No se hizo muy popular entre sus compañeros de conducción a medida que seguía al autobús, parando cada vez que éste lo hacía, manteniendo los ojos fijos en cada una de las paradas para asegurarse de que no iba a perder a Katja en la creciente oscuridad. Más de un conductor le hizo un gesto obsceno con los dedos mientras serpenteaba entre los coches, y estuvo a punto de darle a un ciclista que llevaba una máscara, cuando un pasajero apretó el botón de parada sin darle apenas tiempo al autobús para que se detuviera.
De esta manera, cruzó el sur de Londres. Katja Wolff había tomado asiento junto a una ventana y, por lo tanto, Nkata era capaz de divisar su boina azul cada vez que el autobús tomaba una curva. Confiaba en que sería capaz de verla cuando bajara del autobús, y así fue cuando, después de sufrir la peor hora punta del día, el autobús se detuvo en la estación de Clapham.
Pensó que Katja tenía intención de coger un tren, y se preguntó lo visible que sería si se tenía que montar en el mismo vagón que ella. Mucho, decidió. Pero no podía hacer nada por evitarlo y tampoco tenía tiempo para pensar en otras alternativas. Buscó con desesperación un sitio donde aparcar.

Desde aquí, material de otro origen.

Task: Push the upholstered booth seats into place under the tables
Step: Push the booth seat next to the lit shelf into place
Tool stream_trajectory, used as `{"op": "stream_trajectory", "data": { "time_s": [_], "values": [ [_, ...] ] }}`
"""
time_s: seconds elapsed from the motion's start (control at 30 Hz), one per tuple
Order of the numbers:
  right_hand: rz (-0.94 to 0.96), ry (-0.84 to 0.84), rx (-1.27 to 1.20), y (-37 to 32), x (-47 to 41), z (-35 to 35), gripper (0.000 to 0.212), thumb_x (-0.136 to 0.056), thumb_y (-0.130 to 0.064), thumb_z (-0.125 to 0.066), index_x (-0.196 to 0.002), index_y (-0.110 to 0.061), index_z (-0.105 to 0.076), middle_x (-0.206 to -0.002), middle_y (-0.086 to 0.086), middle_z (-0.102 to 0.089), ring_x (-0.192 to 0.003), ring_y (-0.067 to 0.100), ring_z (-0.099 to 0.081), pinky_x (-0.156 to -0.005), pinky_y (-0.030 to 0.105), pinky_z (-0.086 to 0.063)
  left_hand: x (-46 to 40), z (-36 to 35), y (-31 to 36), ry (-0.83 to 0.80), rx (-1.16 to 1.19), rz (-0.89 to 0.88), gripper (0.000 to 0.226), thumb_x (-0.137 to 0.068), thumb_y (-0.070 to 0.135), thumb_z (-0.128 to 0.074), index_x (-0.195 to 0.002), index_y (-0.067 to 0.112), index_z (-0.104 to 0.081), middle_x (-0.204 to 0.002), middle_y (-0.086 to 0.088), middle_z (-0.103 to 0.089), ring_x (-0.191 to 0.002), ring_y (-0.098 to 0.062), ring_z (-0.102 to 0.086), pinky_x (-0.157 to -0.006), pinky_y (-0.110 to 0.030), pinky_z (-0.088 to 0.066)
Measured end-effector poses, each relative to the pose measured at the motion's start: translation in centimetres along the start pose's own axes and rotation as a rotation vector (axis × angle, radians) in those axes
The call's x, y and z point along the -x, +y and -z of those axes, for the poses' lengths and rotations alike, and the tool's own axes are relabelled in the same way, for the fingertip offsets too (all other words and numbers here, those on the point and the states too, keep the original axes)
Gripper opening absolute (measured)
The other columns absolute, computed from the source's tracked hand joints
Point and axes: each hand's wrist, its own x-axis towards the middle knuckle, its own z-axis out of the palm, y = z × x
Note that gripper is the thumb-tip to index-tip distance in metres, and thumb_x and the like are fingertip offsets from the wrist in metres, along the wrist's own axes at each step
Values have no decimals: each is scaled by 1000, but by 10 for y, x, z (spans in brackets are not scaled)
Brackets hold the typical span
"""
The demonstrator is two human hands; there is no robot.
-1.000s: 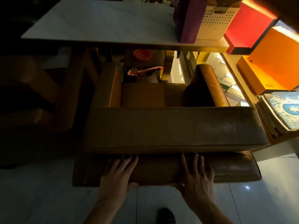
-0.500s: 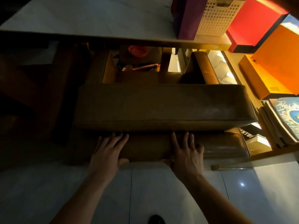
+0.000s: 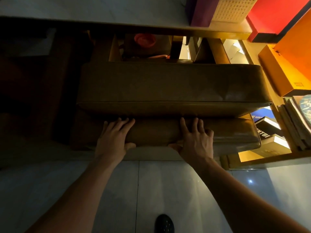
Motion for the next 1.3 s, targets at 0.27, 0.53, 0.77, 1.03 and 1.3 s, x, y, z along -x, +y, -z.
{"op": "stream_trajectory", "data": {
  "time_s": [0.27, 0.53, 0.77, 1.03, 1.3],
  "values": [
    [4, 15, 4, -6, 21, -7, 104, -79, -84, -39, -157, -26, -5, -161, 26, -15, -148, 42, -13, -110, 55, -30, 21, -2, -2, 11, 37, 9, 84, -78, 45, -77, -150, 29, -36, -149, 1, -44, -140, -25, -32, -119, -52, -17],
    [11, 0, 11, -7, 22, -9, 103, -79, -85, -35, -157, -27, 0, -162, 26, -10, -149, 43, -10, -112, 57, -27, 22, -3, -5, 8, 19, -9, 85, -79, 46, -76, -151, 30, -34, -150, 3, -43, -140, -25, -29, -119, -50, -15],
    [29, -20, 23, -4, 20, -9, 105, -78, -86, -33, -157, -27, 3, -163, 25, -7, -149, 44, -9, -111, 60, -26, 21, -4, -3, -4, -13, -4, 87, -79, 47, -75, -152, 31, -31, -152, 4, -40, -141, -24, -28, -119, -50, -17],
    [32, -53, 15, -3, 21, -3, 107, -79, -85, -37, -156, -26, 7, -163, 26, -3, -149, 45, -6, -114, 60, -24, 22, 1, 11, -61, -59, 83, 89, -84, 47, -70, -155, 31, -19, -160, 4, -26, -148, -22, -14, -121, -50, -11],
    [98, -177, -127, 16, 26, 29, 94, -85, -73, -48, -155, -33, -1, -165, 17, -1, -151, 39, 0, -118, 58, -21, 31, 37, 47, -235, -77, 205, 90, -87, 57, -62, -156, 32, -9, -164, 1, -12, -148, -24, -12, -118, -44, -18]
  ]
}}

No apartó los ojos de ella a medida que ésta se abría camino entre la multitud de fuera de la estación. No obstante, en vez de entrar en la estación, tal y como había pensado que haría, se dirigió a una segunda parada de autobús, donde, después de una espera de cinco minutos, se embarcó en otro trayecto a través del sur de Londres.

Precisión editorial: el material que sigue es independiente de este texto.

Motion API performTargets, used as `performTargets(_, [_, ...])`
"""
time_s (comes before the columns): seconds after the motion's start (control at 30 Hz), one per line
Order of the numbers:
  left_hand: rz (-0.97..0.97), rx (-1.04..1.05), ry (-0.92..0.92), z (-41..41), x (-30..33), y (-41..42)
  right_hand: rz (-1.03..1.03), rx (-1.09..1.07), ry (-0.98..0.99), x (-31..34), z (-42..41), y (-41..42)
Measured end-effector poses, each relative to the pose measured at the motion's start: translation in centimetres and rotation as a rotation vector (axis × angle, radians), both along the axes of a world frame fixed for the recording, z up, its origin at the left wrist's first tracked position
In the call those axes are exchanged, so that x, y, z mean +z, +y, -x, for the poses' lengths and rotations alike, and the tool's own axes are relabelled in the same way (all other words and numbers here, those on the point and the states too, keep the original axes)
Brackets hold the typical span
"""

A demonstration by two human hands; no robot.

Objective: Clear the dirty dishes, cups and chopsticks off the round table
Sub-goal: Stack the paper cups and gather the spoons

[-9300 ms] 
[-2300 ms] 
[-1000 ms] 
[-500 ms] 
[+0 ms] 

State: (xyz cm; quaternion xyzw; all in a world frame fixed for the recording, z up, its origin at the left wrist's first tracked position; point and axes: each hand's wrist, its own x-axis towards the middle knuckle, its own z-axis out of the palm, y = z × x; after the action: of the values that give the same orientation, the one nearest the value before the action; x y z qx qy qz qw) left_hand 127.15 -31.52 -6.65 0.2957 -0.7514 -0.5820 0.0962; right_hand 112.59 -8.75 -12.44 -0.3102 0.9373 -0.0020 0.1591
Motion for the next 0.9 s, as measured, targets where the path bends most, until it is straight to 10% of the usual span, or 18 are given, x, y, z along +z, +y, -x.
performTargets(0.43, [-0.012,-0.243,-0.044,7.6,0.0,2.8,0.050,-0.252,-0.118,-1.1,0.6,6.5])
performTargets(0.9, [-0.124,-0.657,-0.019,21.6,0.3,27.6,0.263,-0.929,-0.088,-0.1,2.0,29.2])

Esa vez no se sentó junto a la ventana y, en consecuencia, Nkata se vio obligado a mantener los ojos bien abiertos cada vez que bajaba algún pasajero. Le estaba causando mucha ansiedad -por no decir nada de lo enfadados que estaban los otros conductores-, pero ignoró el tráfico y se concentró en lo que tocaba.
En la estación de Putney, se vio recompensado. Katja Wolff bajó del autobús y, sin siquiera mirar ni a derecha ni izquierda, empezó a andar por Upper Richmond Road.